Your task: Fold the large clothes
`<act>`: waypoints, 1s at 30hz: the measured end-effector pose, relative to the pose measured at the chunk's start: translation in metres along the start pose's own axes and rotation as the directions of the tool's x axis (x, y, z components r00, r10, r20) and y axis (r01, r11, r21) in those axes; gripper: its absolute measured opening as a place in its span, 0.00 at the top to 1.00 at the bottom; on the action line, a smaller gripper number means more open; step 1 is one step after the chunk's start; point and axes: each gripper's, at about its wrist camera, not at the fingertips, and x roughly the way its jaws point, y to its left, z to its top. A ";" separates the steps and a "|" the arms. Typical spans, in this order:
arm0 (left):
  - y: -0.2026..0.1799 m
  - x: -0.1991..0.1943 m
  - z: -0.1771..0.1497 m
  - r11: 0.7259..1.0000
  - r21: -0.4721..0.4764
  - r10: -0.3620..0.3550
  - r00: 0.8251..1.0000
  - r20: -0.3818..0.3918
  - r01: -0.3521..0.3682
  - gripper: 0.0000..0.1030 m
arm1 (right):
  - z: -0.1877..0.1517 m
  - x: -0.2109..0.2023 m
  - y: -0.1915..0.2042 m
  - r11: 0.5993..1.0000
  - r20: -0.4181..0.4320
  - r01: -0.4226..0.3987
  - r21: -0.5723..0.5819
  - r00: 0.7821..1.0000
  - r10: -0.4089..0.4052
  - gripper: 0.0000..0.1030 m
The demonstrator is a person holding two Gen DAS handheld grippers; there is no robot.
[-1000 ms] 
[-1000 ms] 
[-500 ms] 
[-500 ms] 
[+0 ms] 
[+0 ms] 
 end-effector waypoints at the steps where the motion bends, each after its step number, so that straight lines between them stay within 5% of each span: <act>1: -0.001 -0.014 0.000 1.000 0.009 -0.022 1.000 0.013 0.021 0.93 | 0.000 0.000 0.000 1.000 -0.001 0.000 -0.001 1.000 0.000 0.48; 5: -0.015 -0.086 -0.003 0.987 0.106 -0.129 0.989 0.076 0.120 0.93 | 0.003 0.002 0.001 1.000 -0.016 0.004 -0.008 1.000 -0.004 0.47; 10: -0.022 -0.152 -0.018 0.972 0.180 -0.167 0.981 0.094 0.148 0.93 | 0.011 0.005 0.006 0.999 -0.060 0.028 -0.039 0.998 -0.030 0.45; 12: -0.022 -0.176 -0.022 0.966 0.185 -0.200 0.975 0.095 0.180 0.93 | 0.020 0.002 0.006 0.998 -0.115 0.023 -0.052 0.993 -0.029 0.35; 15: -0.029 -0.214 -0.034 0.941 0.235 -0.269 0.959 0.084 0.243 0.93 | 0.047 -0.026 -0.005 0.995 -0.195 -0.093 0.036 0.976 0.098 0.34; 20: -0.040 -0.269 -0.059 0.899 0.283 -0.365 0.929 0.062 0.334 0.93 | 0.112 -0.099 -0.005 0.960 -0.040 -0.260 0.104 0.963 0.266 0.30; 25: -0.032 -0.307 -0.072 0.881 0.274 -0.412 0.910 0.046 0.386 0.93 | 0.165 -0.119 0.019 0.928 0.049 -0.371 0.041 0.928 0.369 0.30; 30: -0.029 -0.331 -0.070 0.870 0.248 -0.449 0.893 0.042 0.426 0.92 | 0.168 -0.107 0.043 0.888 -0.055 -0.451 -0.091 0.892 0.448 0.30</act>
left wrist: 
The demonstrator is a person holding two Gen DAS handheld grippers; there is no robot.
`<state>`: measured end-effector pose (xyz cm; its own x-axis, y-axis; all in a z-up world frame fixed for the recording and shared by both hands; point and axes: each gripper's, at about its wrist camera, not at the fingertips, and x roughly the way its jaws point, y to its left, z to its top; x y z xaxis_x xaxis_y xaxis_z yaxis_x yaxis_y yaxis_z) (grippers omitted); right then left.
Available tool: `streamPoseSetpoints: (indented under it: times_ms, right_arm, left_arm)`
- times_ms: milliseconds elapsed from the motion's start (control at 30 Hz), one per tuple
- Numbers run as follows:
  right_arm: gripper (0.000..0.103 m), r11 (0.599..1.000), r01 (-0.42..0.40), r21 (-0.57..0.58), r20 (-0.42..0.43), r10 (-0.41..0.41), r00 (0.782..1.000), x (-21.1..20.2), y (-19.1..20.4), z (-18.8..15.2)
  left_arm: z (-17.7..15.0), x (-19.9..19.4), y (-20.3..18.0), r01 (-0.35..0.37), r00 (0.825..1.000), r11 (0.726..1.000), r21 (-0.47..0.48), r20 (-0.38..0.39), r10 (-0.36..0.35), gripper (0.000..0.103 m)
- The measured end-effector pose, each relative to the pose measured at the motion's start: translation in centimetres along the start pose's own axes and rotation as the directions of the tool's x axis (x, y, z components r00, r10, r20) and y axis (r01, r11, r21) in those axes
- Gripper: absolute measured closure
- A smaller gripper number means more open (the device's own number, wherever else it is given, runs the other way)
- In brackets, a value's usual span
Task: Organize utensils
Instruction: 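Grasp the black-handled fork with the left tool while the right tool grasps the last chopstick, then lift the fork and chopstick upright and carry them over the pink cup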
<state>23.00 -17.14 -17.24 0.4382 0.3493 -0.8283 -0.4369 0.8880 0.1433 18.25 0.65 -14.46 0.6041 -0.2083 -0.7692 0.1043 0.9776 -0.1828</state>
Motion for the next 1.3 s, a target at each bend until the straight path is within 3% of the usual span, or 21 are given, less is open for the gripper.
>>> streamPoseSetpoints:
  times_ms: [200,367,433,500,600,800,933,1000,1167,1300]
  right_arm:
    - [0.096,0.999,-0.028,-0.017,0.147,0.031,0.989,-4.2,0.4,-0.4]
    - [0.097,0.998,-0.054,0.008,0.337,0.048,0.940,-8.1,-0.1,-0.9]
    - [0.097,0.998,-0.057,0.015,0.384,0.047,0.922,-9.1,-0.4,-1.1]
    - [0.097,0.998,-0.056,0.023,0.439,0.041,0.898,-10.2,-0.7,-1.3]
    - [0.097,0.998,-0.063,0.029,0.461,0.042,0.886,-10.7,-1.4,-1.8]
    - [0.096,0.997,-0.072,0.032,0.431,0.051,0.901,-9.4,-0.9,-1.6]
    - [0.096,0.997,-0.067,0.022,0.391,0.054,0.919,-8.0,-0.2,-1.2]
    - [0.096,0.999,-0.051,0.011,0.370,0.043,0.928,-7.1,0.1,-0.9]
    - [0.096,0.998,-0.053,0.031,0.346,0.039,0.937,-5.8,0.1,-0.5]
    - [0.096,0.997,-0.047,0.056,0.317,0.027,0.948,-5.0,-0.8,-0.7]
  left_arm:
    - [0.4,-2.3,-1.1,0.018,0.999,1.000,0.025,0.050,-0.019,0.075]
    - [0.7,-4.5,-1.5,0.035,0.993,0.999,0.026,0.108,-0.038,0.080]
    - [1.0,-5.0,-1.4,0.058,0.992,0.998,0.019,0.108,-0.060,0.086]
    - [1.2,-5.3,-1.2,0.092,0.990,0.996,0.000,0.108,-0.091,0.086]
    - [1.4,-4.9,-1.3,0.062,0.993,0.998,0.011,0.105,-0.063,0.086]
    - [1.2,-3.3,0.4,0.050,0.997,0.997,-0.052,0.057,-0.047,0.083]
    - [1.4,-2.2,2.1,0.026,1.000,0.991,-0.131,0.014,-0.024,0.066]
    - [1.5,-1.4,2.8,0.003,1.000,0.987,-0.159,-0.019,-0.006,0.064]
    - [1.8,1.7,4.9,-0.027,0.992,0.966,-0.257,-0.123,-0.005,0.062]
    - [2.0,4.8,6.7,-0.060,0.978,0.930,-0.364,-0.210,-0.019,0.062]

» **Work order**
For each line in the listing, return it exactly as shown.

» **Task answer**
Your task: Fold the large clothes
`<act>`: waypoints, 1s at 30hz: the measured end-effector pose, relative to the pose measured at the chunk's start: translation in metres along the start pose's own axes and rotation as the directions of the tool's x axis (x, y, z components r00, r10, r20) and y axis (r01, r11, r21) in those axes; gripper: its absolute measured opening as a place in its span, 0.00 at the top to 1.00 at the bottom; on the action line, a smaller gripper number means more open; step 1 is one step after the chunk's start; point and axes: each gripper's, at about its wrist camera, not at the fingertips, and x roughly the way its jaws point, y to its left, z to its top. A ";" separates the steps and a "|" the arms. Typical spans, in this order:
arm0 (left):
  - y: -0.2026..0.1799 m
  - x: -0.1991..0.1943 m
  - z: -0.1771..0.1497 m
  - r11: 0.7259..1.0000
  - r21: -0.4721..0.4764
  - r10: -0.3620..0.3550
  - r00: 0.8251..1.0000
  - r20: -0.3818..0.3918
  - r01: -0.3521..0.3682
  - gripper: 0.0000..0.1030 m
arm1 (right):
  - z: -0.1877..0.1517 m
  - x: -0.2109..0.2023 m
  - y: -0.1915..0.2042 m
  - r11: 0.5993..1.0000
  - r20: -0.4181..0.4320
  - r01: -0.4226..0.3987
  - r21: -0.5723..0.5819
  - r00: 0.7821..1.0000
  - r10: -0.4089..0.4052
  - gripper: 0.0000..0.1030 m
The demonstrator is a person holding two Gen DAS handheld grippers; there is no robot.
[-1000 ms] 
[-1000 ms] 
[-500 ms] 
[-500 ms] 
[+0 ms] 
[+0 ms] 
 end-effector waypoints at the steps where the motion bends, each after its step number, so that straight lines between them stay within 5% of each span: <act>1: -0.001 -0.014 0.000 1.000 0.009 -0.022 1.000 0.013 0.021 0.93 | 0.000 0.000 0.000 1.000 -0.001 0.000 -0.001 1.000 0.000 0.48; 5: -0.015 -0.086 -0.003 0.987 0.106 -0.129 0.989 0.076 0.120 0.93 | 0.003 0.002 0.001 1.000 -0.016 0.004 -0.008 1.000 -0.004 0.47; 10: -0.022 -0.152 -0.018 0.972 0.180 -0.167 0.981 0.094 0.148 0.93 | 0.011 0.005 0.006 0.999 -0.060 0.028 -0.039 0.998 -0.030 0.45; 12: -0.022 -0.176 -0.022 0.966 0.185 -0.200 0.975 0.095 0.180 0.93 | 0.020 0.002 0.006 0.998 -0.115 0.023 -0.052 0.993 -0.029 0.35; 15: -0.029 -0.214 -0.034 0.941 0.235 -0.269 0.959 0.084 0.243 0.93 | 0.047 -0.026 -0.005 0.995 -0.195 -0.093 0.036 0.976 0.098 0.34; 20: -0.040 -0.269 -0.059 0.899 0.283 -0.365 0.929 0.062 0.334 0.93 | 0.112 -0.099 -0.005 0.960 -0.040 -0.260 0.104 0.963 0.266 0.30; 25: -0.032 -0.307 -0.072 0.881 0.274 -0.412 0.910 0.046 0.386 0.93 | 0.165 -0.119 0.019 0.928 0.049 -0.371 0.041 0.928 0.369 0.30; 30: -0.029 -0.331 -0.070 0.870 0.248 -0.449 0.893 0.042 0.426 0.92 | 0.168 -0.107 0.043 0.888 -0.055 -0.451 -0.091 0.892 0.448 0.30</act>
left wrist: 
The demonstrator is a person holding two Gen DAS handheld grippers; there is no robot.
`<state>`: measured end-effector pose (xyz cm; its own x-axis, y-axis; all in a z-up world frame fixed for the recording and shared by both hands; point and axes: each gripper's, at about its wrist camera, not at the fingertips, and x roughly the way its jaws point, y to its left, z to its top; x y z xaxis_x xaxis_y xaxis_z yaxis_x yaxis_y yaxis_z) (grippers omitted); right then left.
Available tool: `streamPoseSetpoints: (indented under it: times_ms, right_arm, left_arm)`
- times_ms: milliseconds elapsed from the motion's start (control at 30 Hz), one per tuple
- Numbers run as follows:
  right_arm: gripper (0.000..0.103 m), r11 (0.599..1.000), r01 (-0.42..0.40), r21 (-0.57..0.58), r20 (-0.42..0.43), r10 (-0.41..0.41), r00 (0.782..1.000), x (-21.1..20.2), y (-19.1..20.4), z (-18.8..15.2)
  left_arm: z (-17.7..15.0), x (-19.9..19.4), y (-20.3..18.0), r01 (-0.35..0.37), r00 (0.825..1.000), r11 (0.726..1.000), r21 (-0.47..0.48), r20 (-0.38..0.39), r10 (-0.36..0.35), gripper (0.000..0.103 m)
- The measured end-effector pose, each relative to the pose measured at the motion's start: translation in centimetres along the start pose's own axes and rotation as the directions of the tool's x axis (x, y, z components r00, r10, r20) and y axis (r01, r11, r21) in those axes
- Gripper: absolute measured closure
- A smaller gripper number means more open (the device's own number, wherever else it is given, runs the other way)
- In brackets, a value's usual span
Task: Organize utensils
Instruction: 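Grasp the black-handled fork with the left tool while the right tool grasps the last chopstick, then lift the fork and chopstick upright and carry them over the pink cup
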<state>23.00 -17.14 -17.24 0.4382 0.3493 -0.8283 -0.4369 0.8880 0.1433 18.25 0.65 -14.46 0.6041 -0.2083 -0.7692 0.1043 0.9776 -0.1828</state>
Motion for the next 1.3 s, a target at each bend until the straight path is within 3% of the usual span, or 21 are given, less is open for the gripper.
>>> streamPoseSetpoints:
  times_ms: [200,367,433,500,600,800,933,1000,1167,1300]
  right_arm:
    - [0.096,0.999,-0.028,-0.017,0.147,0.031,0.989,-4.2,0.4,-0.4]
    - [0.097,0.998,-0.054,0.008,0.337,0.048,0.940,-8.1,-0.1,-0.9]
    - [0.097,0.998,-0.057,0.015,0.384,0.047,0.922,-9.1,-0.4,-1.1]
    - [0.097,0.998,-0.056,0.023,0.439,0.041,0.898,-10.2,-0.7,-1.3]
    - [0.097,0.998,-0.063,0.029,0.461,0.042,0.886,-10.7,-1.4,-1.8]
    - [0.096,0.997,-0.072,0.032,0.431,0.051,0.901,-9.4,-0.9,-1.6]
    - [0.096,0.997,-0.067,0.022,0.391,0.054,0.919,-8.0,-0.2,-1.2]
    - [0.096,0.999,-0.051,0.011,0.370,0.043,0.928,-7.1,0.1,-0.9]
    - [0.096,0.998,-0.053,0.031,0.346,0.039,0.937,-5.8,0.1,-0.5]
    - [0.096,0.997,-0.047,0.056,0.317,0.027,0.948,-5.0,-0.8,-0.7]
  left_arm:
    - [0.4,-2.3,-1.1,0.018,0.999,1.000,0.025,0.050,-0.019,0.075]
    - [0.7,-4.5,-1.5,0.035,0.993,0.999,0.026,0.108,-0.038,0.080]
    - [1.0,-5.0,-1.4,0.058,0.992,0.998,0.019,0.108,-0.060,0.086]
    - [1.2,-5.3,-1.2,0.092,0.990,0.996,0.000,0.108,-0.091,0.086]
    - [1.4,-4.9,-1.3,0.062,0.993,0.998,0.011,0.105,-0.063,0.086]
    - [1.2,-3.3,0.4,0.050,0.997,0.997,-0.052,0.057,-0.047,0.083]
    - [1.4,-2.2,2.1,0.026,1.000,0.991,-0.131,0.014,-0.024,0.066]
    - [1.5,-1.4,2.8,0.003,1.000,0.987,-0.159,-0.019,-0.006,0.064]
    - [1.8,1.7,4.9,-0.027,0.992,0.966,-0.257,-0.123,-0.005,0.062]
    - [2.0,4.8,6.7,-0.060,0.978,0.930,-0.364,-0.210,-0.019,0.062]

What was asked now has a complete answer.